Thursday, April 17, 2008

Bartels on Obama

It's nice that, every once in a while, a political scientist gets to weigh in on politics. In today's NYT, Larry Bartels demonstrates that Obama's "bitter" comments aren't so much offensive as they are inaccurate.

Last week in Terre Haute, Ind., Mr. Obama explained that the people he had in mind “don’t vote on economic issues, because they don’t expect anybody’s going to help them.” He added: “So people end up, you know, voting on issues like guns, and are they going to have the right to bear arms. They vote on issues like gay marriage. And they take refuge in their faith and their community and their families and things they can count on. But they don’t believe they can count on Washington.”

This is a remarkably detailed and vivid account of the political sociology of the American electorate. What is even more remarkable is that it is wrong on virtually every count.

Small-town people of modest means and limited education are not fixated on cultural issues. Rather, it is affluent, college-educated people living in cities and suburbs who are most exercised by guns and religion. In contemporary American politics, social issues are the opiate of the elites.
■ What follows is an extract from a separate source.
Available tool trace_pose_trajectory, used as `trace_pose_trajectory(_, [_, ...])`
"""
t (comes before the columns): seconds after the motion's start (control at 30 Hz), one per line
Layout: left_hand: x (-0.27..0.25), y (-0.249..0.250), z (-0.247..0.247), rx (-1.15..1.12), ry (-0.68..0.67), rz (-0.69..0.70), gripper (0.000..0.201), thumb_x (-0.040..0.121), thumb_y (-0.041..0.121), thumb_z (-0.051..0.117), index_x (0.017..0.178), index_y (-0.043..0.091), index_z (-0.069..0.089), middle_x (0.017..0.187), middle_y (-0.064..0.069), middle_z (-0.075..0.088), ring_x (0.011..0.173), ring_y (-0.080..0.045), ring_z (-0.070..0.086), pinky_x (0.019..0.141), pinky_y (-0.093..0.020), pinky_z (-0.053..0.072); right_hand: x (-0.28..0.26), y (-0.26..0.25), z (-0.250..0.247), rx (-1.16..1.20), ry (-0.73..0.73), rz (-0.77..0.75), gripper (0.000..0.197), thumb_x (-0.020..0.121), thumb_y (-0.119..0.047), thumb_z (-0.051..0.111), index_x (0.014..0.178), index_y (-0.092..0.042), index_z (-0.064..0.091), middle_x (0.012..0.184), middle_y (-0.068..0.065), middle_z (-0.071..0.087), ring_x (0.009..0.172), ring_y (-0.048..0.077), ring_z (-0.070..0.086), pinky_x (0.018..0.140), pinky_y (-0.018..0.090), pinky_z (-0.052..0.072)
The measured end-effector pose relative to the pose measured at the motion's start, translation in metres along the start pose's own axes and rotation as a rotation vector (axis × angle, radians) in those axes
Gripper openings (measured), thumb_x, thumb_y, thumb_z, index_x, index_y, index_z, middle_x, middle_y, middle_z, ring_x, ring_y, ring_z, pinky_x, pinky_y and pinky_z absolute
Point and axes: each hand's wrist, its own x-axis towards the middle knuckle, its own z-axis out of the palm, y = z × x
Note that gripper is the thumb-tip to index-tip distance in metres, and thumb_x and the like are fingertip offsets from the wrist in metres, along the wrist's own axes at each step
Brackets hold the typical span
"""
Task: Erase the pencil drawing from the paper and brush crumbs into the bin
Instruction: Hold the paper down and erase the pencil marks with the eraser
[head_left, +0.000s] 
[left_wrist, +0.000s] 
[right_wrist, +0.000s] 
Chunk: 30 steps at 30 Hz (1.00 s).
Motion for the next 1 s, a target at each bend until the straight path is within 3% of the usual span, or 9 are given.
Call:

Bartels reminds us that rural, working-class voters actually preferred Kerry to Bush in 2004, media stereotypes to the contrary. It's a nice piece of political science compressed into standard op/ed length. Worth the read.

4 comments:

Anonymous said...

Good column. He's still a commie.

Seth Masket said...

Bartels or Obama?

ari said...

Political scientists should be seen and not heard.

Seth Masket said...

Historians should be touched and not smelled.